Set down exactly the lines below between the line holding "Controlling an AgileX" and the line holding "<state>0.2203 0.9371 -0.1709", inclusive; no other line belongs in the answer.

━━━ Provided information ━━━

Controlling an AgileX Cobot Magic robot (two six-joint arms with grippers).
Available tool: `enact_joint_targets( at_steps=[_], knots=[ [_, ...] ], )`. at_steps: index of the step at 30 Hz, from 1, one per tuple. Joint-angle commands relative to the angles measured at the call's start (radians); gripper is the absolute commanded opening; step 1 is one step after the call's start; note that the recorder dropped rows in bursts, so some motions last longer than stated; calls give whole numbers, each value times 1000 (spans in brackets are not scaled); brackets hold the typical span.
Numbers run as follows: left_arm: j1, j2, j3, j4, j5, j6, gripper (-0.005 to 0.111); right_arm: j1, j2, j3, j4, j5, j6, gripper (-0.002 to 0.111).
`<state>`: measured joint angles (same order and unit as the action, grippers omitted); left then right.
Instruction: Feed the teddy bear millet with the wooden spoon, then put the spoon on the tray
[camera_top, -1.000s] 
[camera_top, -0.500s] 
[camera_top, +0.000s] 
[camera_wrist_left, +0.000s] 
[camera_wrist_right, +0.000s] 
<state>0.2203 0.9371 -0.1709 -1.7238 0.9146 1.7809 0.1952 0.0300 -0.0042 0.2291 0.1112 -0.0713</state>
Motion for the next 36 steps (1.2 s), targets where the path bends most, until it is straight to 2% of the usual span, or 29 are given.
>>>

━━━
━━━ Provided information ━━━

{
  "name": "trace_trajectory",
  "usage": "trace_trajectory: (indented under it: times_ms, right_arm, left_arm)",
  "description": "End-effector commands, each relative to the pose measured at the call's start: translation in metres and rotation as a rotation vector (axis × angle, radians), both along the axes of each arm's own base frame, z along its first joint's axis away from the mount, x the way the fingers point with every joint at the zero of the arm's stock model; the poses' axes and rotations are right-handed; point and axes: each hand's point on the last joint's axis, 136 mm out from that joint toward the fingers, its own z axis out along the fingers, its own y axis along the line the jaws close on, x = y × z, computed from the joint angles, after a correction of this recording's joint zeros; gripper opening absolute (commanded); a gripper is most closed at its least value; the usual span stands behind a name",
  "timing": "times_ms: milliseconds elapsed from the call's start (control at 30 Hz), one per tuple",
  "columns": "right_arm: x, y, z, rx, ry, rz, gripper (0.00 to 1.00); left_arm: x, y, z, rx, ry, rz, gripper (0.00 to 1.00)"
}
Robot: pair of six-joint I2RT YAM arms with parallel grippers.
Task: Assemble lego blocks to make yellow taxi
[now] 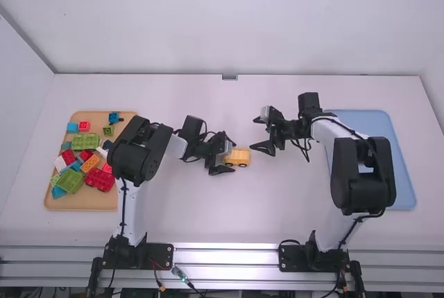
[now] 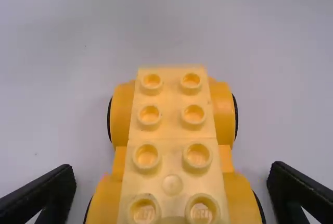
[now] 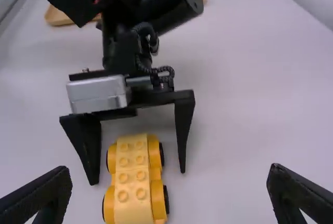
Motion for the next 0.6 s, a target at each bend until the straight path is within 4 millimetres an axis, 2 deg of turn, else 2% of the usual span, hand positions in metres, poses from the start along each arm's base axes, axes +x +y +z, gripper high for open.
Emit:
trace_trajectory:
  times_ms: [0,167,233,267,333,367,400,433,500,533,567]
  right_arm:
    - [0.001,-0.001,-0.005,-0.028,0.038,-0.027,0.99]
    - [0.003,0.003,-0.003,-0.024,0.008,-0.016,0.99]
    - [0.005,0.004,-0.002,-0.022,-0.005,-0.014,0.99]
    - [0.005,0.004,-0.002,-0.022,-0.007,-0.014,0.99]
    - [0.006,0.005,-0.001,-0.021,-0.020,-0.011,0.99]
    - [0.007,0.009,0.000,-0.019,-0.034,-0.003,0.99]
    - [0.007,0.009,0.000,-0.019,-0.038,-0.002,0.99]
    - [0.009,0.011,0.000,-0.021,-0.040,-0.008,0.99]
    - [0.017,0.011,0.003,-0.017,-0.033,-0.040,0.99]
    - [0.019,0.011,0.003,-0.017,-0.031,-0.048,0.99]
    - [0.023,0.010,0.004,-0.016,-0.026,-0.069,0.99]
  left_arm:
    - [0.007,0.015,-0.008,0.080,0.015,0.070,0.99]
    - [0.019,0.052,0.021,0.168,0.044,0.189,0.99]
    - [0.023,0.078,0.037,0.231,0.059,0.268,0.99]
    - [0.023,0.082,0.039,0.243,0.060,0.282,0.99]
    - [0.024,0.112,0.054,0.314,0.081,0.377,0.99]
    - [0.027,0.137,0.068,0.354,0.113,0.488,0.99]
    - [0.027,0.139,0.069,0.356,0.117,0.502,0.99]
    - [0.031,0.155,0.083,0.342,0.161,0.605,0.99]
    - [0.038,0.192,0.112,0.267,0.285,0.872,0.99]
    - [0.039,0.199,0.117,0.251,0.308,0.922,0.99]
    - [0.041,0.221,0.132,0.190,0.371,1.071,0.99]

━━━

- **Answer for this exercise**:
Controlling an AgileX Cobot Magic robot (two six-joint arms with grippers).
Available tool: `enact_joint_targets( at_steps=[_], knots=[ [_, ...] ], )`. at_steps: index of the step at 30 Hz, from 1, one per tuple. Joint-angle commands relative to the angles measured at the call's start (radians); gripper is the absolute commanded opening; step 1 is one step after the call's start; note that the recorder dropped rows in bursts, so some motions last longer than stated; calls give whole numbers, each value times 1000 (spans in brackets are not scaled); brackets hold the typical span.
Numbers run as follows: left_arm: j1, j2, j3, j4, j5, j6, gripper (-0.005 to 0.111); right_arm: j1, j2, j3, j4, j5, j6, gripper (-0.002 to 0.111).
`<state>`: measured joint angles (same order and unit as the action, grippers omitted); left then right.
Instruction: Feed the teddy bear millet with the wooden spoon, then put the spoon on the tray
[camera_top, -1.000s] 
[camera_top, -0.500s] 
[camera_top, +0.000s] 
[camera_wrist_left, +0.000s] 
[camera_wrist_right, +0.000s] 
<state>0.2203 0.9371 -0.1709 -1.7238 0.9146 1.7809 0.1952 0.0300 -0.0042 0.2291 0.1112 -0.0713</state>

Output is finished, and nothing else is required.